> [Aim of the exercise] Stop after the line containing "foot treadle at"; retype every line of the data before it exactly, starting from the first.

> [Data for analysis]
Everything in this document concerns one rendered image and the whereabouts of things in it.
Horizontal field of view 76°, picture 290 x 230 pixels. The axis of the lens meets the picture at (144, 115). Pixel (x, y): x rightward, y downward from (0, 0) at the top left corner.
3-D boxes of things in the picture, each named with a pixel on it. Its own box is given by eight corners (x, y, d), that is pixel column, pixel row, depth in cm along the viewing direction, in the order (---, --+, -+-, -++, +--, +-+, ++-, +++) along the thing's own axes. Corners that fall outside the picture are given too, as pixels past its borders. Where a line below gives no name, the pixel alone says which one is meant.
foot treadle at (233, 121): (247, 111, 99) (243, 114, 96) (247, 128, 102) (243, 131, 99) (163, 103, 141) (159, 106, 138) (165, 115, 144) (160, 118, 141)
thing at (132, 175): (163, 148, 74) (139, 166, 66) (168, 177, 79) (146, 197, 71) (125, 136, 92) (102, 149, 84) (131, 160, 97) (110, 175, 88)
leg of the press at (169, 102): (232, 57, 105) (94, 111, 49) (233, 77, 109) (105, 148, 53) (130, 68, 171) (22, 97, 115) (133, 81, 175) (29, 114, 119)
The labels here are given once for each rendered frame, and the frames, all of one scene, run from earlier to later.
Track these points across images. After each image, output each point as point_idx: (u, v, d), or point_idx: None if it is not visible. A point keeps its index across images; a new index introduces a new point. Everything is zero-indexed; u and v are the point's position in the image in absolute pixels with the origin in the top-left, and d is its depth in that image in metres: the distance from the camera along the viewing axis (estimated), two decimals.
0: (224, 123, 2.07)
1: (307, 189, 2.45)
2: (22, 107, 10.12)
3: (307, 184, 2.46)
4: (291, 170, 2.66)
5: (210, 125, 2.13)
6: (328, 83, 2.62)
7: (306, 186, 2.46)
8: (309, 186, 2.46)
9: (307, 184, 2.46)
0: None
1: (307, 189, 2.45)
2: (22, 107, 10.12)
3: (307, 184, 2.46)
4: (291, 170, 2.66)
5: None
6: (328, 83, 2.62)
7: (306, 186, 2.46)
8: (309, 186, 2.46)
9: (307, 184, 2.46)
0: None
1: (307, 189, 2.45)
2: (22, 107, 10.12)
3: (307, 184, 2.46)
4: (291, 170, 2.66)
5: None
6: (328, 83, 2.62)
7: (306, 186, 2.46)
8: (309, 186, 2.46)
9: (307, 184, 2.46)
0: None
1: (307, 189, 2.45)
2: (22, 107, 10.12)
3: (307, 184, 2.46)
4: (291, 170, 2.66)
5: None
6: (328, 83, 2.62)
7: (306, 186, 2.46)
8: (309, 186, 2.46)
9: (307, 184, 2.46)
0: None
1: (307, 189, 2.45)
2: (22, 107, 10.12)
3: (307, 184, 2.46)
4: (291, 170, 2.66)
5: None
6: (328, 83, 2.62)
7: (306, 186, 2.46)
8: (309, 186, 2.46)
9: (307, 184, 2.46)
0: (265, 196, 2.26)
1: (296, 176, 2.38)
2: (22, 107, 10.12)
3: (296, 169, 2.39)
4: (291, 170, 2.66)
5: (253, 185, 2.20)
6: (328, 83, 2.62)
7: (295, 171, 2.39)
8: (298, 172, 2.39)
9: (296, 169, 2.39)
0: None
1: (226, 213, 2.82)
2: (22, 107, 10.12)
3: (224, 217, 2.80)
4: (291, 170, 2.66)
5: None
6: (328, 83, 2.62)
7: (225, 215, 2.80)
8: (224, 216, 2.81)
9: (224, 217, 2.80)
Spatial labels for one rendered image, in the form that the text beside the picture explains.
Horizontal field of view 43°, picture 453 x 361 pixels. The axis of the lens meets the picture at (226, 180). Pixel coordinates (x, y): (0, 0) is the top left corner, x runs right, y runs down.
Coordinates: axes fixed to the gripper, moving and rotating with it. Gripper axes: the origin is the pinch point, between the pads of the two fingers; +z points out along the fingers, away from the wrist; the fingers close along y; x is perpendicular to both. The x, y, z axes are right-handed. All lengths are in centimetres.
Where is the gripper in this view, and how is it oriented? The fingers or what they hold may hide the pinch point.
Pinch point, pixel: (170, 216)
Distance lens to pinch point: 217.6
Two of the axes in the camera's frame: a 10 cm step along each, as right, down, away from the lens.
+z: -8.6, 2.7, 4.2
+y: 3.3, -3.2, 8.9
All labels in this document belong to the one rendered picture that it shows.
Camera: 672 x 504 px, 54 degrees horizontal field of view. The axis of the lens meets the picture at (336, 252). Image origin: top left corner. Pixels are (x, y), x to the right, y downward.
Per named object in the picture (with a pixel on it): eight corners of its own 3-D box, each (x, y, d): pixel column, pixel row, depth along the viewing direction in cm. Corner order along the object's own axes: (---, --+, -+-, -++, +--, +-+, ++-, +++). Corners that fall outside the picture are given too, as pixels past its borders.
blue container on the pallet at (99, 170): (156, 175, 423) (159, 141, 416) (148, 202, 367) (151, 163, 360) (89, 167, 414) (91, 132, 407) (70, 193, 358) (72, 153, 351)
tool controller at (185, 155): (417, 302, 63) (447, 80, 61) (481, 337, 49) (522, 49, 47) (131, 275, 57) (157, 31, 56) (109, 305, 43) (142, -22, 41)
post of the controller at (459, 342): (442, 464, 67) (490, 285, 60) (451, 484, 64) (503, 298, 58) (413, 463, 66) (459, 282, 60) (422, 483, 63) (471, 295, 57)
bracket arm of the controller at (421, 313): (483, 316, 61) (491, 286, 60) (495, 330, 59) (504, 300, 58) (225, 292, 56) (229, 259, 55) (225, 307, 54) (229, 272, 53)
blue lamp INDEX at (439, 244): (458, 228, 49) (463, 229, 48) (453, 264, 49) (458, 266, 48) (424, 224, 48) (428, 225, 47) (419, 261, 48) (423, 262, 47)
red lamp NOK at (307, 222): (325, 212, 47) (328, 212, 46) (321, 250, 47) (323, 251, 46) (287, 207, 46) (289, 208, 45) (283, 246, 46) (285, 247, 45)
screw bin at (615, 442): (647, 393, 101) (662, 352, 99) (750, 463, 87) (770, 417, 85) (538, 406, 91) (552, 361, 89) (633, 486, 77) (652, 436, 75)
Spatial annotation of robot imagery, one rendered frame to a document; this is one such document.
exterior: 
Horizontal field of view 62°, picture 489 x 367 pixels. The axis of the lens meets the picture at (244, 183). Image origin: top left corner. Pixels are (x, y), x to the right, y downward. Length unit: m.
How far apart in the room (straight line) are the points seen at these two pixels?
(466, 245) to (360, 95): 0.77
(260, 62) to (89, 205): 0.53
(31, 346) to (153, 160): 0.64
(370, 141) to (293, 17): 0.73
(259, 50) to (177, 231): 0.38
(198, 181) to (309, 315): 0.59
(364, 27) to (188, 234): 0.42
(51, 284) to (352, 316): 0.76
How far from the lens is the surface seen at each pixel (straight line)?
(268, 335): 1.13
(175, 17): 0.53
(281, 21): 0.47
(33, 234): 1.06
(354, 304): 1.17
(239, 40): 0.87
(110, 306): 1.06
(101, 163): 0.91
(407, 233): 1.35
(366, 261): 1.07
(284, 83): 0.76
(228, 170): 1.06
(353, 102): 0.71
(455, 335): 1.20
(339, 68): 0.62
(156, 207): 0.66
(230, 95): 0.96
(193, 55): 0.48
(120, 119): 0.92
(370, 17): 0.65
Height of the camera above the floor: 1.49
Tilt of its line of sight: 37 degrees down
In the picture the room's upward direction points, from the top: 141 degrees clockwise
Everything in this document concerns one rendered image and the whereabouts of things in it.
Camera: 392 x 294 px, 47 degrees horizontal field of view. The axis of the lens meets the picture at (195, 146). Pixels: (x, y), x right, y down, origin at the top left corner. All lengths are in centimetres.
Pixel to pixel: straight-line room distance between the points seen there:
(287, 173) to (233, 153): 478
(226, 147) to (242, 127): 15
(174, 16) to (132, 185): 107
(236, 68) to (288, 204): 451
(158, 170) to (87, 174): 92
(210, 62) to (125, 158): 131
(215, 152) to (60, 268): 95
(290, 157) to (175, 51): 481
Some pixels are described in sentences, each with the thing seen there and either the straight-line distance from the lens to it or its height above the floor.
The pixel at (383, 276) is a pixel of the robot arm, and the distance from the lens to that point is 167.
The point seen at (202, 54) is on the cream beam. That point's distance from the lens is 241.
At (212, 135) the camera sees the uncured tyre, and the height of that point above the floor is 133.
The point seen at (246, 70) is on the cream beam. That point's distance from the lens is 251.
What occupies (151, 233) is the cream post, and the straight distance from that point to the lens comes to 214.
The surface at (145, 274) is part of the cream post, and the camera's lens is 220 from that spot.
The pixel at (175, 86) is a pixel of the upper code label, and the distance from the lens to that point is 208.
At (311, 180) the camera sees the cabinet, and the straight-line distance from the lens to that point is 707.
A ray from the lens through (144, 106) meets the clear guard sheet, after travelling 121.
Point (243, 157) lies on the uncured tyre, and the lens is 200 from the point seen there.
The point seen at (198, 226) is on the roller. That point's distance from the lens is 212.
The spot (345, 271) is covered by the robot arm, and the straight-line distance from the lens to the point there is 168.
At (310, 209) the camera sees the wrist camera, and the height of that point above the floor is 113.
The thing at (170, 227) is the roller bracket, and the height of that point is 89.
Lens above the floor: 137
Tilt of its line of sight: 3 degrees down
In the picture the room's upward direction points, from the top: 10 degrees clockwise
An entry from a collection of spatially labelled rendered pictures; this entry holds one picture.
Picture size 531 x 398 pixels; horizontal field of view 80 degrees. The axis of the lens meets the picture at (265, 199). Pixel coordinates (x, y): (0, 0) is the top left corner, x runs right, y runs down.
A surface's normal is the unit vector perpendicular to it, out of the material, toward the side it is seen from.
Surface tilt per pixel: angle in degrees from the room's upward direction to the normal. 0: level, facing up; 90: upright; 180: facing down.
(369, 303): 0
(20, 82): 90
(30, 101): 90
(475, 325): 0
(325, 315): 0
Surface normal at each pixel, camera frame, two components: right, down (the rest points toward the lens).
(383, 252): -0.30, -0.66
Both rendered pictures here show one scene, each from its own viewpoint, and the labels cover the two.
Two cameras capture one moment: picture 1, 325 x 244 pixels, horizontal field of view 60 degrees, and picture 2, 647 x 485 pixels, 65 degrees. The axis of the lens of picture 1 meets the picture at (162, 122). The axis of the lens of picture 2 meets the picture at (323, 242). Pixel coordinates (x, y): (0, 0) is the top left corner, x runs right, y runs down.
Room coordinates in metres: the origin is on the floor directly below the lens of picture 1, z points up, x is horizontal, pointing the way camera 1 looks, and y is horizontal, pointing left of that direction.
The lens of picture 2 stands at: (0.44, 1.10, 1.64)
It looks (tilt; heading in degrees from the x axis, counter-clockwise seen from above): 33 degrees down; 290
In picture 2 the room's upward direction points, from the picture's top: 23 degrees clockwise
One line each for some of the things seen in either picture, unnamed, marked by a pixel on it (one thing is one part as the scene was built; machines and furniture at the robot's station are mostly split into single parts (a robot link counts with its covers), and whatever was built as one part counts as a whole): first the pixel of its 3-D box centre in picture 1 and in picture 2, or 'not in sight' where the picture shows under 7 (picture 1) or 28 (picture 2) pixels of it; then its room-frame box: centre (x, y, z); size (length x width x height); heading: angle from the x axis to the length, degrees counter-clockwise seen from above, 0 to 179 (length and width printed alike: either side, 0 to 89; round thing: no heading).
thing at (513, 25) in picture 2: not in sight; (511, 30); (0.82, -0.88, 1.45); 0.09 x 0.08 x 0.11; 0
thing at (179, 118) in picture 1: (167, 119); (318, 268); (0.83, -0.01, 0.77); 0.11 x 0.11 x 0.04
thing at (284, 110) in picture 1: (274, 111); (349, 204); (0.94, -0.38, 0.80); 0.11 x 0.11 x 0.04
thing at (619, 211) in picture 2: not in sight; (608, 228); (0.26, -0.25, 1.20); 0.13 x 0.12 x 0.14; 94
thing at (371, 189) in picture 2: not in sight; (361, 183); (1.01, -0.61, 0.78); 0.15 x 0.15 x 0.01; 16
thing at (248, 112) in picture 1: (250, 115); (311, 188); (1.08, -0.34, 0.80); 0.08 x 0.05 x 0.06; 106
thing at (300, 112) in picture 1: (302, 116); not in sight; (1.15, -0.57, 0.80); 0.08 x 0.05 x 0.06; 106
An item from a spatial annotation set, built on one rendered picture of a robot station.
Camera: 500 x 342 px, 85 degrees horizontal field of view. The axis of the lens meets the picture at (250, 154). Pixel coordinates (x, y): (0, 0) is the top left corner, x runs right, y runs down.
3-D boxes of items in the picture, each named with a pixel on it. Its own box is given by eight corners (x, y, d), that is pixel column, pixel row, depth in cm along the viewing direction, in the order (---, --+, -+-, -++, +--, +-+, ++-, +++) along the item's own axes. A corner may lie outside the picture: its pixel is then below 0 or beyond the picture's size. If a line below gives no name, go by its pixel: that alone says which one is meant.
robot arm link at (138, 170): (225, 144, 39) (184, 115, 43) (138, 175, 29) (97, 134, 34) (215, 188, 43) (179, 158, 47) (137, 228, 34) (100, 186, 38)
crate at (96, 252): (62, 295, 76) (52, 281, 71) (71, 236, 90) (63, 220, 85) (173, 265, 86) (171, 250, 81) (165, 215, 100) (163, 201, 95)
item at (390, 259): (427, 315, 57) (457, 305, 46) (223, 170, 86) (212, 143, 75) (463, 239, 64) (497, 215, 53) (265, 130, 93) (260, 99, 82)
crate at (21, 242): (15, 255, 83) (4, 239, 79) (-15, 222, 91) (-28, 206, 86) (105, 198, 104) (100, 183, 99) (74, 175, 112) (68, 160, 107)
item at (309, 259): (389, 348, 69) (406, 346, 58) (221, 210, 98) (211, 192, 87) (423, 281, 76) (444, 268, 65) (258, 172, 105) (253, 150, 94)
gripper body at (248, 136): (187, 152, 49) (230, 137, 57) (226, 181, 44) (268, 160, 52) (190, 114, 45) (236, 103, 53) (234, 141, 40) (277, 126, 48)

> [Exercise output]
Everything in this document concerns one rendered image and the whereabouts of things in it.
Horizontal field of view 76°, picture 290 x 230 pixels. The axis of the lens meets the picture at (144, 115). Pixel (x, y): x rightward, y downward from (0, 0) at the top left corner.
3-D boxes of things in the picture, each named with a pixel on it. Its own box is given by eight corners (x, y, d), that is pixel column, pixel row, depth in cm along the viewing direction, in the order (---, --+, -+-, -++, +--, +-+, ++-, +++) along the thing's own axes. Corners that fall outside the picture are given too, as pixels past its borders. Where a line below gives no name, the pixel alone says which one is meant.
foot treadle at (233, 121): (247, 111, 99) (243, 114, 96) (247, 128, 102) (243, 131, 99) (163, 103, 141) (159, 106, 138) (165, 115, 144) (160, 118, 141)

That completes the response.